-------- DATA UNDER STUDY
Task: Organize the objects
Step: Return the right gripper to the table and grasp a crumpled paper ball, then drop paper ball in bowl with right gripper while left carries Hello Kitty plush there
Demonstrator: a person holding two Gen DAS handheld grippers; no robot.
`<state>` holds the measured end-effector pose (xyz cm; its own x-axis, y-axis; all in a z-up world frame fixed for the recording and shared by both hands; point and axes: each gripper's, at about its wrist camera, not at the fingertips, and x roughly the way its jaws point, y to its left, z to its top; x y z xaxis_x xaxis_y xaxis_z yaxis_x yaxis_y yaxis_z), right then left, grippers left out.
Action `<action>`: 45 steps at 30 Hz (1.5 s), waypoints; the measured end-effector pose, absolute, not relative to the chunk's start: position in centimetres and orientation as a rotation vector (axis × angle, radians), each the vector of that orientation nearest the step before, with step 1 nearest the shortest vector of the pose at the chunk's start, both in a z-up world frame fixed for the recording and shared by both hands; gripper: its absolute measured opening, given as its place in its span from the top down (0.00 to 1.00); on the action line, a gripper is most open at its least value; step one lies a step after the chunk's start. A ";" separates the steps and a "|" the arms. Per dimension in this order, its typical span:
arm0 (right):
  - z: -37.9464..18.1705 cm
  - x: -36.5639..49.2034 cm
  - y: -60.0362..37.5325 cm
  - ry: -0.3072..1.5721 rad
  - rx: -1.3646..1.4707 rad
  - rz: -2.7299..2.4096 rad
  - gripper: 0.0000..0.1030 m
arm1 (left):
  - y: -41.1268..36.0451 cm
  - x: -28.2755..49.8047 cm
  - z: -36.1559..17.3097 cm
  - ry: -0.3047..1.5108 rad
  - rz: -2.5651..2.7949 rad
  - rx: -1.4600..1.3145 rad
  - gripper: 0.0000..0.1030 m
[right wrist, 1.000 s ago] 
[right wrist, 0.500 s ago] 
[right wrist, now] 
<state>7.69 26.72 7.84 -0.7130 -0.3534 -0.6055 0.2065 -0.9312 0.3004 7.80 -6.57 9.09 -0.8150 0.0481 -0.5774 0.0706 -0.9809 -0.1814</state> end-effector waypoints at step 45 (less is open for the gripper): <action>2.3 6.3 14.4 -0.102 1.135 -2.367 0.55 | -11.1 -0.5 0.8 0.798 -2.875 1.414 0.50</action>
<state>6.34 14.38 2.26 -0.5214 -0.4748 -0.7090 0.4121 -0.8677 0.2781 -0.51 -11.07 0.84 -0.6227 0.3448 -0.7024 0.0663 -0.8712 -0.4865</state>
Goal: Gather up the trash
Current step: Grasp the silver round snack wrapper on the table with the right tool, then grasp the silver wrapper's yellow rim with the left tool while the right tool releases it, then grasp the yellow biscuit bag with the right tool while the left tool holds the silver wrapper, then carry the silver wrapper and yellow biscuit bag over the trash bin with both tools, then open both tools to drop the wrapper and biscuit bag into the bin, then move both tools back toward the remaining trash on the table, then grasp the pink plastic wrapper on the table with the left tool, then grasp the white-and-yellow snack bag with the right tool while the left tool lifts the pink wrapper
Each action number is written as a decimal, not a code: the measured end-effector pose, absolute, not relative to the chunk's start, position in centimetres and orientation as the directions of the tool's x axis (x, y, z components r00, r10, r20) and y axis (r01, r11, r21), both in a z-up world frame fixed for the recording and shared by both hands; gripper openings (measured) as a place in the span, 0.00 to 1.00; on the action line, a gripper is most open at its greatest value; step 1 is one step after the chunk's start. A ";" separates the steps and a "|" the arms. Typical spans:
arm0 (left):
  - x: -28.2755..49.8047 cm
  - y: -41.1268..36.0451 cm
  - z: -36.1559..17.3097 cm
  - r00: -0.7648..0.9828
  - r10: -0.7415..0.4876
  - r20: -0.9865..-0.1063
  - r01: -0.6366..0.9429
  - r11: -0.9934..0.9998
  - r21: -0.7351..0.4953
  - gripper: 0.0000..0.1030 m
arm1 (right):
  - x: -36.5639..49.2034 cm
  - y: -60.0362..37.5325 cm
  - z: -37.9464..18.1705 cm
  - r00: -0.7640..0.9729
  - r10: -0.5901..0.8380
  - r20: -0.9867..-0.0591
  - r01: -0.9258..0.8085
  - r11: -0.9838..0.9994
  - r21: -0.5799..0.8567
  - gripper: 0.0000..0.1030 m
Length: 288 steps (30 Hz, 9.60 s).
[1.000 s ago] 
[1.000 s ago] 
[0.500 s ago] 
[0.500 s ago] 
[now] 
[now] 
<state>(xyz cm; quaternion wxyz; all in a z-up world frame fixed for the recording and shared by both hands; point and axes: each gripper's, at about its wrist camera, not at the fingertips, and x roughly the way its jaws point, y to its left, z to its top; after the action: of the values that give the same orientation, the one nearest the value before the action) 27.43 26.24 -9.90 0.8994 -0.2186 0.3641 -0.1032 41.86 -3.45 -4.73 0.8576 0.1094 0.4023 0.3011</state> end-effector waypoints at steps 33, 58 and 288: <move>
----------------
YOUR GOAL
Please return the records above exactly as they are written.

EXERCISE RESPONSE
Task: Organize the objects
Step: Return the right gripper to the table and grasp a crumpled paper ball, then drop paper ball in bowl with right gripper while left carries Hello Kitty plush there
Demonstrator: a person holding two Gen DAS handheld grippers; no robot.
`<state>` holds the measured end-effector pose (xyz cm; its own x-axis, y-axis; all in a z-up world frame fixed for the recording and shared by both hands; point and axes: each gripper's, at about its wrist camera, not at the fingertips, and x roughly the way its jaws point, y to its left, z to its top; x y z xaxis_x xaxis_y xaxis_z yaxis_x yaxis_y yaxis_z), right then left, grippers left out.
Action `<action>`: 45 steps at 30 Hz (1.5 s), waypoints; the measured end-effector pose, absolute, not relative to the chunk's start: position in centimetres and orientation as a rotation vector (axis × angle, radians), each the vector of that orientation nearest the step before, with step 1 nearest the shortest vector of the pose at the chunk's start, both in a z-up world frame fixed for the recording and shared by both hands; gripper: its absolute measured opening, given as its place in its span from the top down (0.00 to 1.00); on the action line, a gripper is most open at its least value; step one lies a step after the chunk's start. A ";" separates the steps and a "|" the arms. Per dimension in this order, its typical span:
arm0 (right):
  - z: -37.9464..18.1705 cm
  - x: -36.5639..49.2034 cm
  - y: -60.0362..37.5325 cm
  - ry: -0.3072..1.5721 rad
  - rx: -1.3646..1.4707 rad
  - rz: -2.7299..2.4096 rad
  - gripper: 0.0000..0.1030 m
arm1 (left):
  - y: -41.1268..36.0451 cm
  - x: -28.2755..49.8047 cm
  - z: -36.1559..17.3097 cm
  - ry: -0.3047..1.5108 rad
  - rz: -2.5651..2.7949 rad
  - rx: -1.4600..1.3145 rad
  - gripper: 0.0000..0.1030 m
[right wrist, 1.000 s ago] 
[right wrist, 0.500 s ago] 
[right wrist, now] 
<state>7.69 26.72 7.84 -0.7130 -0.3534 -0.6055 0.2065 -0.9312 0.3004 7.80 -6.57 9.09 -0.8150 0.0481 -0.5774 0.0706 -0.9809 -0.1814</state> end-effector waypoints at step 45 (less is open for the gripper): <action>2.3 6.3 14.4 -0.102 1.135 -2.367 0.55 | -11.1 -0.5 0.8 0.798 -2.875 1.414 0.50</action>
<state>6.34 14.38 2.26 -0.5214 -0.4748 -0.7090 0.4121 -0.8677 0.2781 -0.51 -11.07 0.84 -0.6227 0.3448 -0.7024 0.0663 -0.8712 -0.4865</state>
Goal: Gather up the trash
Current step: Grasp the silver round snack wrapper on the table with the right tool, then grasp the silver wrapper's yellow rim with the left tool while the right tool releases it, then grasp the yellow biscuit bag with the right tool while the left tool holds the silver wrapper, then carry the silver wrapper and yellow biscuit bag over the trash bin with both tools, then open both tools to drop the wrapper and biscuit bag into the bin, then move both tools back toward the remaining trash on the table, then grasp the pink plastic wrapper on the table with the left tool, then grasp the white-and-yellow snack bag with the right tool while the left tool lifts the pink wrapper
Each action number is written as a decimal, not a code: the measured end-effector pose, absolute, not relative to the chunk's start, position in centimetres and orientation as the directions of the tool's x axis (x, y, z components r00, r10, r20) and y axis (r01, r11, r21), both in a z-up world frame fixed for the recording and shared by both hands; gripper openings (measured) as a place in the span, 0.00 to 1.00; on the action line, a gripper is most open at its greatest value; step 1 is one step after the chunk's start. A ";" separates the steps and a "|" the arms. Typical spans:
arm0 (left):
  - x: -28.2755..49.8047 cm
  - y: -41.1268..36.0451 cm
  - z: -36.1559..17.3097 cm
  - r00: -0.7648..0.9828
  - r10: -0.7415..0.4876
  - r20: -0.9865..-0.1063
  - r01: -0.6366..0.9429
  - r11: -0.9934..0.9998
  - r21: -0.7351..0.4953
  - gripper: 0.0000..0.1030 m
arm1 (right):
  - x: -36.5639..49.2034 cm
  - y: -60.0362..37.5325 cm
  - z: -37.9464..18.1705 cm
  - r00: -0.7640..0.9729
  - r10: -0.5901..0.8380
  - r20: -0.9867..-0.0591
  - r01: -0.9258..0.8085
  - r11: -0.9838..0.9994
  - r21: -0.5799..0.8567
  - gripper: 0.0000..0.1030 m
Length: 288 steps (30 Hz, 9.60 s).
[1.000 s ago] 
[1.000 s ago] 
[0.500 s ago] 
[0.500 s ago] 
[now] 
[now] 
<state>(xyz cm; quaternion wxyz; all in a z-up world frame fixed for the recording and shared by both hands; point and axes: each gripper's, at about its wrist camera, not at the fingertips, and x roughly the way its jaws point, y to its left, z to its top; after the action: of the values that give the same orientation, the one nearest the value before the action) 27.43 26.24 -9.90 0.8994 -0.2186 0.3641 -0.1032 41.86 -3.45 -4.73 0.8576 0.1094 0.4023 0.3011</state> end-effector waypoints at steps 33, 58 and 288: <move>

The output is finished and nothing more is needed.